• **Assigned task**: Count the lines of the data that have the word "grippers", then report the number without anything else.

**** Provided material ****

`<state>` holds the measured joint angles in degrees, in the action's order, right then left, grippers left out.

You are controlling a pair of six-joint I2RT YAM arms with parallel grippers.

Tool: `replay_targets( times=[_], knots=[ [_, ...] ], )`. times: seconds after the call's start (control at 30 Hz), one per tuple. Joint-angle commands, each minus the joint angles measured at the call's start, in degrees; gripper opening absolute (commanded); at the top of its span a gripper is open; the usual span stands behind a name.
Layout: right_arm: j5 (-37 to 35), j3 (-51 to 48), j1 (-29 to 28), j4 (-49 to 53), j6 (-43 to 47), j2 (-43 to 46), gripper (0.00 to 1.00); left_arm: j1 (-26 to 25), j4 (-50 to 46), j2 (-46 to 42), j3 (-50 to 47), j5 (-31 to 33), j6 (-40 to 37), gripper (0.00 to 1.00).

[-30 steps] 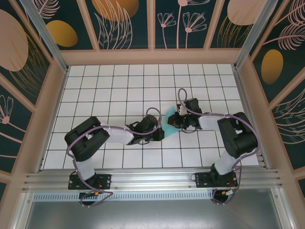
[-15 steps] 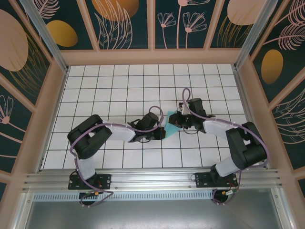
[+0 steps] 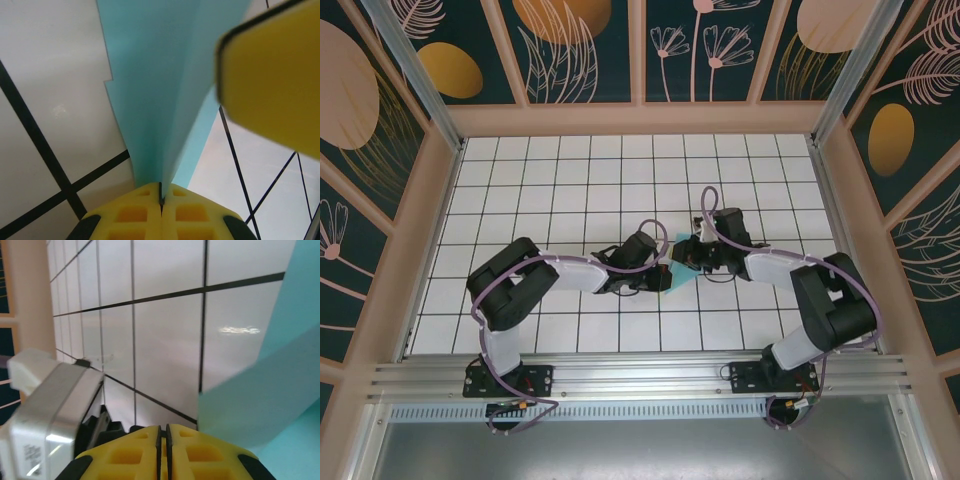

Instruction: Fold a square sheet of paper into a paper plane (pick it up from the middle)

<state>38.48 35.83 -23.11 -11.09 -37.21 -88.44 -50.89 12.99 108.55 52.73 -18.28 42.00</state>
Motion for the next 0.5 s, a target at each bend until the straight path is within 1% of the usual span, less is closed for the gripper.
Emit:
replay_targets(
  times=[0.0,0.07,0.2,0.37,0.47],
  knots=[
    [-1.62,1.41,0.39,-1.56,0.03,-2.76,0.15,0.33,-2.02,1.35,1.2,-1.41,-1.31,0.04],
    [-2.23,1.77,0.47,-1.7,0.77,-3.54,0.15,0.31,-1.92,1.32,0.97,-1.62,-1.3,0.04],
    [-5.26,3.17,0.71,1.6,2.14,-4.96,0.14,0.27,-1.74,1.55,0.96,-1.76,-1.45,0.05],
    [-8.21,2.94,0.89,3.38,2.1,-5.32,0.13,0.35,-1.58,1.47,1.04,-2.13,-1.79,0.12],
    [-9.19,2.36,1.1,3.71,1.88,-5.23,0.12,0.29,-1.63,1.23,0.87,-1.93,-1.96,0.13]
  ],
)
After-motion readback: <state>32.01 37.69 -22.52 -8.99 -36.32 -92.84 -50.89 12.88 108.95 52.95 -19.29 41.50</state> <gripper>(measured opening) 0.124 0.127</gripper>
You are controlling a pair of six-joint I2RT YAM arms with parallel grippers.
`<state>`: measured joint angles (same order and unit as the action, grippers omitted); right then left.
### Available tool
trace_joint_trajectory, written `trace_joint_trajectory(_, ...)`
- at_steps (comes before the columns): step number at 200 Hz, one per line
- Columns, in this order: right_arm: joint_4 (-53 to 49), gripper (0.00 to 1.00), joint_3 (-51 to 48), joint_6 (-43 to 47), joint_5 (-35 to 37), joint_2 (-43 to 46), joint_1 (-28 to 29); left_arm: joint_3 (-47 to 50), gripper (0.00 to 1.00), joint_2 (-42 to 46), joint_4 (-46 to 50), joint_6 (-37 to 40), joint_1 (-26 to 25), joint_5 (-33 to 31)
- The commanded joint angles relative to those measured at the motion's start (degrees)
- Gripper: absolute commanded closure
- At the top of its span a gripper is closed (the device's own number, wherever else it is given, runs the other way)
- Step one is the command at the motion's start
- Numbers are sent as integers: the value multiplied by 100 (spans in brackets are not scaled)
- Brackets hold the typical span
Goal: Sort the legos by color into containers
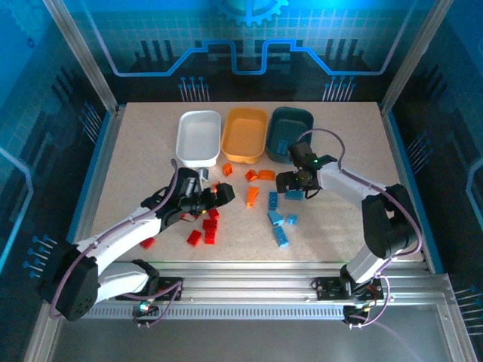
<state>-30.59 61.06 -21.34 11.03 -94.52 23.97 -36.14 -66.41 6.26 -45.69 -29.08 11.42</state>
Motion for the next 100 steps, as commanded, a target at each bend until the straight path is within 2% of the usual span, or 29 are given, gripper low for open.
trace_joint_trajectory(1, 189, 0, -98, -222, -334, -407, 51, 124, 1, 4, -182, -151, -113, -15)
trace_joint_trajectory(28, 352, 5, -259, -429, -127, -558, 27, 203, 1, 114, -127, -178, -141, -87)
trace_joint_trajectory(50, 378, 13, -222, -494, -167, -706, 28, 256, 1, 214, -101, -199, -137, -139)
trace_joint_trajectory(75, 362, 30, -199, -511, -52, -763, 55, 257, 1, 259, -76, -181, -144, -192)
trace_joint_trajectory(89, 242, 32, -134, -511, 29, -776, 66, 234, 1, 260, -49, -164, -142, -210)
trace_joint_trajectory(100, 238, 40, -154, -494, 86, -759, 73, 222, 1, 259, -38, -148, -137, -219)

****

• **Response to this task**: 4